-- ACTION ITEM --
Your task is to print all of the data below exactly, with no pictures included.

-- EXERCISE DATA --

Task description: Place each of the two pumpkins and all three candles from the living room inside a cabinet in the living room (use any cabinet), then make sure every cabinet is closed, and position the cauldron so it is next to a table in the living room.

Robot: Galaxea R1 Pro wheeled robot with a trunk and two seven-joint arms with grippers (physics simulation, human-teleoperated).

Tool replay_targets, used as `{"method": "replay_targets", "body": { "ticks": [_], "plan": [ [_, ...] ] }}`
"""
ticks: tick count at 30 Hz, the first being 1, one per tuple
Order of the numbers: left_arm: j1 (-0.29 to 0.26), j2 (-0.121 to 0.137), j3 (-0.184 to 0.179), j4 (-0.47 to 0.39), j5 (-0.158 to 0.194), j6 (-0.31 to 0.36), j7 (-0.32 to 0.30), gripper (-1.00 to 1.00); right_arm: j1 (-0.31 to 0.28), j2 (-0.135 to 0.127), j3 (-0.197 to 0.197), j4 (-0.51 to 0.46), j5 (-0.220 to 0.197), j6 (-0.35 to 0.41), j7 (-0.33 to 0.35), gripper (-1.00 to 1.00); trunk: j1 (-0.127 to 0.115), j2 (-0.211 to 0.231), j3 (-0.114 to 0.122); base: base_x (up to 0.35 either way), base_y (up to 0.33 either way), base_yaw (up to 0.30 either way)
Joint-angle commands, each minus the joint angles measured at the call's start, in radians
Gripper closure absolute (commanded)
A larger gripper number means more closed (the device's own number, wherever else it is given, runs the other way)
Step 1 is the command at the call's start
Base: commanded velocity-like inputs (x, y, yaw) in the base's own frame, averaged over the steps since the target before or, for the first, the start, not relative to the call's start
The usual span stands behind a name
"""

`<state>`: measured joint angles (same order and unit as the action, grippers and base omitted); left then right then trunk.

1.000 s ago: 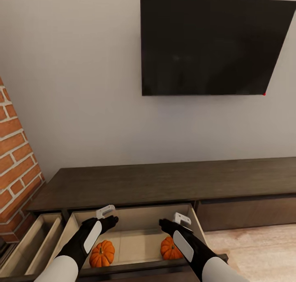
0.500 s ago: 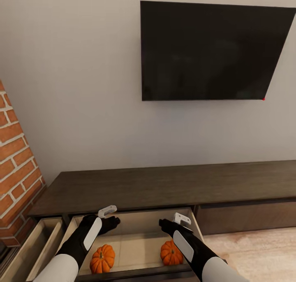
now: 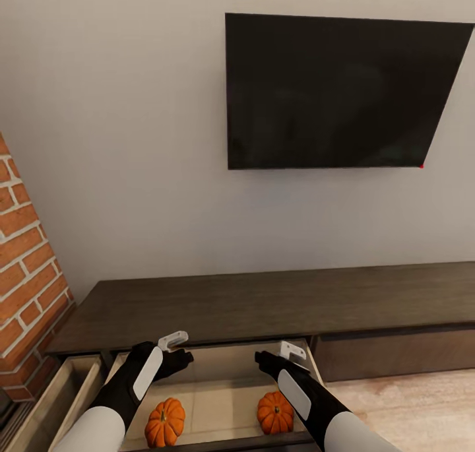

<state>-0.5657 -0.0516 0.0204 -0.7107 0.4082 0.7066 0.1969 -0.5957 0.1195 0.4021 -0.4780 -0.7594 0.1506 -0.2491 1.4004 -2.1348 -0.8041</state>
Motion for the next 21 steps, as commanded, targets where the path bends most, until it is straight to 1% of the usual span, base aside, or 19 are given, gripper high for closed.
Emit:
{"method": "replay_targets", "body": {
  "ticks": [1, 7, 13, 17, 21],
  "plan": [
    [0.0, -0.001, 0.002, -0.002, 0.011, 0.005, 0.008, -1.0, -0.001, -0.001, 0.007, -0.002, -0.006, 0.003, -0.006, -1.0, -0.004, 0.007, 0.002, 0.0, 0.0, 0.0],
    [0.0, 0.0, 0.002, -0.001, 0.011, 0.007, 0.01, -1.0, 0.0, -0.001, 0.007, -0.002, -0.007, 0.016, -0.004, -1.0, -0.027, 0.049, 0.021, 0.0, 0.0, 0.0],
    [0.0, 0.001, 0.003, -0.002, 0.011, 0.007, 0.01, -1.0, 0.0, -0.001, 0.004, -0.017, -0.007, 0.12, -0.005, -1.0, -0.05, 0.091, 0.04, 0.0, 0.0, 0.0],
    [0.0, 0.002, 0.003, -0.003, 0.011, 0.007, 0.01, -1.0, -0.001, -0.001, 0.002, -0.027, -0.008, 0.149, -0.006, -1.0, -0.065, 0.119, 0.052, 0.0, 0.0, 0.0],
    [0.0, 0.001, 0.003, -0.012, 0.011, 0.008, 0.011, -1.0, -0.001, -0.001, 0.0, -0.029, -0.008, 0.158, -0.006, -1.0, -0.081, 0.147, 0.065, 0.0, 0.0, 0.0]
  ]
}}
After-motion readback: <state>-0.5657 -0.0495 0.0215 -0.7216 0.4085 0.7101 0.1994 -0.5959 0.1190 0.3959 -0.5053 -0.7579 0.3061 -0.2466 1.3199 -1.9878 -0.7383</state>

-- TASK ANSWER --
Task description: Place each of the two pumpkins and all three candles from the living room inside a cabinet in the living room (use any cabinet), then make sure every cabinet is closed, and position the cauldron so it is next to a table in the living room.

Robot: Galaxea R1 Pro wheeled robot with a trunk and two seven-joint arms with grippers (physics simulation, human-teleoperated).

Tool replay_targets, used as `{"method": "replay_targets", "body": { "ticks": [_], "plan": [ [_, ...] ] }}`
"""
ticks: tick count at 30 Hz, the first being 1, one per tuple
Order of the numbers: left_arm: j1 (-0.29 to 0.26), j2 (-0.121 to 0.137), j3 (-0.184 to 0.179), j4 (-0.47 to 0.39), j5 (-0.158 to 0.194), j6 (-0.31 to 0.36), j7 (-0.32 to 0.30), gripper (-1.00 to 1.00); right_arm: j1 (-0.31 to 0.28), j2 (-0.135 to 0.127), j3 (-0.197 to 0.197), j4 (-0.51 to 0.46), j5 (-0.220 to 0.197), j6 (-0.35 to 0.41), j7 (-0.33 to 0.35), gripper (-1.00 to 1.00); trunk: j1 (-0.127 to 0.115), j2 (-0.211 to 0.231), j3 (-0.114 to 0.122); base: base_x (up to 0.35 either way), base_y (up to 0.33 either way), base_yaw (up to 0.30 either way)
Joint-angle commands, each minus the joint angles measured at the call's start, in radians
Gripper closure absolute (commanded)
A larger gripper number means more closed (the device's own number, wherever else it is given, runs the other way)
Step 1 is the command at the call's start
Base: commanded velocity-like inputs (x, y, yaw) in the base's own frame, averaged over the steps since the target before or, for the first, the start, not relative to the call's start
The usual span stands behind a name
"""

`<state>`: measured joint angles (same order and unit as the action, grippers and base omitted); left then right then trunk.

1.000 s ago: 
0.500 s ago: 
now: 

<state>-0.5657 -0.0516 0.0204 -0.7107 0.4082 0.7066 0.1969 -0.5957 0.1195 0.4021 -0.4780 -0.7594 0.1506 -0.2491 1.4004 -2.1348 -0.8041</state>
Motion for the next 21 steps, as commanded, targets where the path bends most, until it is straight to 1% of the usual span, base aside, or 19 are given, gripper high for closed.
Emit:
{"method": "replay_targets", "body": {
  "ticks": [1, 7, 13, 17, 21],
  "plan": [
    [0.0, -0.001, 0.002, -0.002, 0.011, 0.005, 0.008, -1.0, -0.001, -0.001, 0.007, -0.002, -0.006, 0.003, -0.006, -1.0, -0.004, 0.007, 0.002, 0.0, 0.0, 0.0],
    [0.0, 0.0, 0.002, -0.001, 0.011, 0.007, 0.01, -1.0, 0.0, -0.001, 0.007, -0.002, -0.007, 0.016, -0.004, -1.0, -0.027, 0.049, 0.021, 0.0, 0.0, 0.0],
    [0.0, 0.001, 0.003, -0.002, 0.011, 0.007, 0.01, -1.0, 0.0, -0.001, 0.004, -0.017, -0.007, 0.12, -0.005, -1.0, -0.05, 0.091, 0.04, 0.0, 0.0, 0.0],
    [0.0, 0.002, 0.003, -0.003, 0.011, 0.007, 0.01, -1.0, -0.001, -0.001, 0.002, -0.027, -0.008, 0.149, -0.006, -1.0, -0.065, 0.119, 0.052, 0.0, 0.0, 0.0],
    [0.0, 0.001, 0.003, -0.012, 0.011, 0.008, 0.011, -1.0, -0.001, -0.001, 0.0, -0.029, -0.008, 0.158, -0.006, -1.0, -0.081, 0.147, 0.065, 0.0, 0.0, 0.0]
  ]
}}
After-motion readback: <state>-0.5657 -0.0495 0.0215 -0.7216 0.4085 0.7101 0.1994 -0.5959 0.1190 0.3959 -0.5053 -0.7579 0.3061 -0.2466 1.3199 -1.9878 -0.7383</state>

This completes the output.